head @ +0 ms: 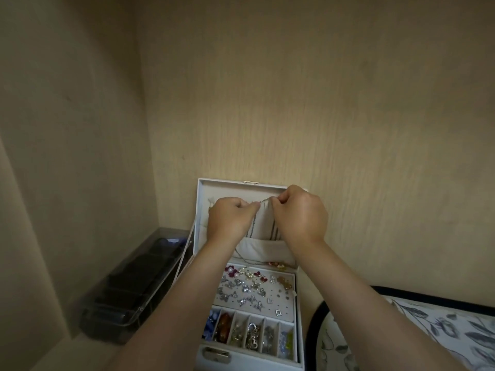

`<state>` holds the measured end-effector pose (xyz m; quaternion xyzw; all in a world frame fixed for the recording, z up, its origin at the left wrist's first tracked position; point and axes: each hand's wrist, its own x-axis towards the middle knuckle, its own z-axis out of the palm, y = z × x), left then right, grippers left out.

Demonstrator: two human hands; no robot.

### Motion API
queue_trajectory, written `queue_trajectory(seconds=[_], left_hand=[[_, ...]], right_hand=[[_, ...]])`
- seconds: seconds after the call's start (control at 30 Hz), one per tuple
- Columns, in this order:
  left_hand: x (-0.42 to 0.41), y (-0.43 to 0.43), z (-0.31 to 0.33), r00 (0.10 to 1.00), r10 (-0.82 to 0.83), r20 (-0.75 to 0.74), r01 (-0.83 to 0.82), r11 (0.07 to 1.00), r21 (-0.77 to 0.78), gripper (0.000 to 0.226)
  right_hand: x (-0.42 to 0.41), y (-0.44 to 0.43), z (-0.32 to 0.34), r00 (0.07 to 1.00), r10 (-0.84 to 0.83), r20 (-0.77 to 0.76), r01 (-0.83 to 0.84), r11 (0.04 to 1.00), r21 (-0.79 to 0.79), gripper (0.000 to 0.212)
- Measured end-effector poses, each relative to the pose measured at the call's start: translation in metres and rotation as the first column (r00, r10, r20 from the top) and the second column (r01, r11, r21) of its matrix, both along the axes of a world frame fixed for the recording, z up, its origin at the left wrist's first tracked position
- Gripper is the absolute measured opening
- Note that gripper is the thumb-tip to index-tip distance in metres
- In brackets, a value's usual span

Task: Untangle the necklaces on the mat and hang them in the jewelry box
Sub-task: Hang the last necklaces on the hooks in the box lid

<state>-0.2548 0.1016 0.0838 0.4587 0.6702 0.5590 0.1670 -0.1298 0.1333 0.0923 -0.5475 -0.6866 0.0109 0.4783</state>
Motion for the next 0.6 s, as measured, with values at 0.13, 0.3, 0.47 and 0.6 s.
queue_trajectory(seconds=[0.13, 0.3, 0.47, 0.6], left_hand=[[0.0, 0.001, -0.002, 1.0, 0.021, -0.004, -0.021, 0.999, -0.033, 0.04], [0.001, -0.006, -0.01, 0.998, -0.023, -0.057, 0.017, 0.995, -0.099, 0.033], [0.003, -0.028, -0.011, 0.962, -0.228, 0.147, 0.238, 0.97, -0.055, 0.022], [0.005, -0.047, -0.011, 0.919, -0.353, 0.176, 0.361, 0.932, -0.017, 0.017]], right_hand=[[-0.003, -0.003, 0.001, 0.996, -0.03, 0.083, 0.031, 0.999, -0.011, 0.017], [-0.001, -0.007, -0.008, 0.982, -0.008, 0.19, 0.026, 0.996, -0.089, 0.018], [0.009, -0.019, -0.02, 0.988, 0.149, 0.047, -0.133, 0.96, -0.248, 0.019], [0.014, -0.036, -0.019, 0.858, 0.336, -0.388, -0.496, 0.739, -0.457, 0.025]])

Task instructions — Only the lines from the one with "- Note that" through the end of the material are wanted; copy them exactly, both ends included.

Response area —
- Note that gripper is the thumb-tip to index-tip distance in metres
- In brackets, a value's usual span

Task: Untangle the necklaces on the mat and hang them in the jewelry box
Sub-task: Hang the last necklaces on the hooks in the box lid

<state>-0.2548 0.1016 0.0838 0.4587 0.6702 0.5590 0.1670 -0.1298 0.1333 0.0923 -0.5475 -0.6866 0.0109 0.4783</state>
Motion for the next 0.6 s, as measured, with values at 0.13, 0.3, 0.47 and 0.6 s.
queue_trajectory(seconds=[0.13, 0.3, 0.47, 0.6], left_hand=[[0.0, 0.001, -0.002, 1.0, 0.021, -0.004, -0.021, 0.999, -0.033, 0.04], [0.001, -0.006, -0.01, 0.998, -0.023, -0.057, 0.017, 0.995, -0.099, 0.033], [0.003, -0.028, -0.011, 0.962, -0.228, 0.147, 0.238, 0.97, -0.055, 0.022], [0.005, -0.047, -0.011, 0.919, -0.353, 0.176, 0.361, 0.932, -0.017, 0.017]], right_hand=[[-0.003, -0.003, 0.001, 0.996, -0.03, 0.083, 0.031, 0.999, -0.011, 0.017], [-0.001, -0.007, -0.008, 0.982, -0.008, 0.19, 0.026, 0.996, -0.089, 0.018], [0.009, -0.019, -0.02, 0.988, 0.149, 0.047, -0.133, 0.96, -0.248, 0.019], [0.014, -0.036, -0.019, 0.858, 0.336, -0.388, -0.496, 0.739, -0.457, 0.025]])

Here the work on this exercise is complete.